Indonesia dan Republik Rakyat Tiongkok (RRT) membuka babak baru hubungan bilateral melalui pertemuan perdana Comprehensive Strategic Dialogue (CSD), atau Dialog Strategis Komprehensif, di Jakarta pada 21 Agustus 2026. Forum ini dipimpin Menteri Luar Negeri Republik Indonesia Sugiono dan Menteri Luar Negeri RRT Wang Yi. CSD merupakan mekanisme dialog bilateral tingkat menteri yang dibentuk untuk mengevaluasi kerja sama yang telah berjalan serta menentukan prioritas strategis hubungan kedua negara.

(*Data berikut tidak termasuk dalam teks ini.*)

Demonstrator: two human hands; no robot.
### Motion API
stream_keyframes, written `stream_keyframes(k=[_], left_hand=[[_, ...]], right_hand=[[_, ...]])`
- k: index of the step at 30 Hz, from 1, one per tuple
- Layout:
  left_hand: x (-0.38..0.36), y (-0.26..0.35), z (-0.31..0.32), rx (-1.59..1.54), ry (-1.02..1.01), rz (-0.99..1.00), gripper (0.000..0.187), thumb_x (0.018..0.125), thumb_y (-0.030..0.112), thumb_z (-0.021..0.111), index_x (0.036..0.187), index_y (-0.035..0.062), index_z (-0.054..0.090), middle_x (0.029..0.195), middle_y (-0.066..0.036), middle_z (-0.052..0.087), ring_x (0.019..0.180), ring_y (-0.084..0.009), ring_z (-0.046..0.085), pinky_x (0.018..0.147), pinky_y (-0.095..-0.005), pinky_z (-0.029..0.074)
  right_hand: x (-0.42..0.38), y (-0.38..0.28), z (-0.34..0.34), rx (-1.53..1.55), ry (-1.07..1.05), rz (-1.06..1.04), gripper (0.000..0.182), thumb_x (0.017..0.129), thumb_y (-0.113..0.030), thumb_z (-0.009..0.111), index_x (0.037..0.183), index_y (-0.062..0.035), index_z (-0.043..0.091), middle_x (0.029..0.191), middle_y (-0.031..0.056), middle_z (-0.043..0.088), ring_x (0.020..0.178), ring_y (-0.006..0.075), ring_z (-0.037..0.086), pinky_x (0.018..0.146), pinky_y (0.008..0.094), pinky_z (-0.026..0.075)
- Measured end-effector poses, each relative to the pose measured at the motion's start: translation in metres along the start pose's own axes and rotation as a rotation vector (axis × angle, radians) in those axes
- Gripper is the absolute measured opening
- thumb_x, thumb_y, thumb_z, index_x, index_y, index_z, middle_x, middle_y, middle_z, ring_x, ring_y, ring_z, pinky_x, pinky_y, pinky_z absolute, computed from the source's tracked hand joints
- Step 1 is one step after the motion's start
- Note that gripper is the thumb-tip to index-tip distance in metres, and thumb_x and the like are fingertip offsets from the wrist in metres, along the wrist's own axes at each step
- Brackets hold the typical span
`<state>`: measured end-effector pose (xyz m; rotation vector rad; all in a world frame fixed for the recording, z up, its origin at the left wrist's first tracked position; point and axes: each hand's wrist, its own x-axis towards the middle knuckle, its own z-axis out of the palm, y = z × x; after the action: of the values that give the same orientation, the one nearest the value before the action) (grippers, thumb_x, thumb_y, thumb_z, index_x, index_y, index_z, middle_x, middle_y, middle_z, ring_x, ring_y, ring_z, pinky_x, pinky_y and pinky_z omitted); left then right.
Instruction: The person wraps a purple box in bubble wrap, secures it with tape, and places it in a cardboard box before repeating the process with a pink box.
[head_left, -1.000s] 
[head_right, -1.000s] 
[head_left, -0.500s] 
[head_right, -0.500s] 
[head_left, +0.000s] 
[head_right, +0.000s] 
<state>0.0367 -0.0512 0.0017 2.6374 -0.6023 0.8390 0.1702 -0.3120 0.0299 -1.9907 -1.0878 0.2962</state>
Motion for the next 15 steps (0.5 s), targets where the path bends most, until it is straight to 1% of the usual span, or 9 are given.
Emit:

Mekanisme tersebut disepakati saat kunjungan Sugiono ke Beijing pada April 2025.
Dalam pertemuan perdana tersebut, Indonesia dan Tiongkok mulai membahas Rencana Aksi 2027-2031 sebagai kelanjutan dari Rencana Aksi 2022-2026. Pembahasan mencakup kerja sama politik, ekonomi, maritim, hubungan antarmasyarakat, dan keamanan.
Di bidang ekonomi, kedua negara mendorong peningkatan perdagangan, energi, mineral, dan investasi. Nilai perdagangan Indonesia-Tiongkok tercatat sekitar 154 miliar dolar Amerika Serikat pada 2025, menunjukkan besarnya posisi Tiongkok sebagai salah satu mitra perdagangan utama Indonesia.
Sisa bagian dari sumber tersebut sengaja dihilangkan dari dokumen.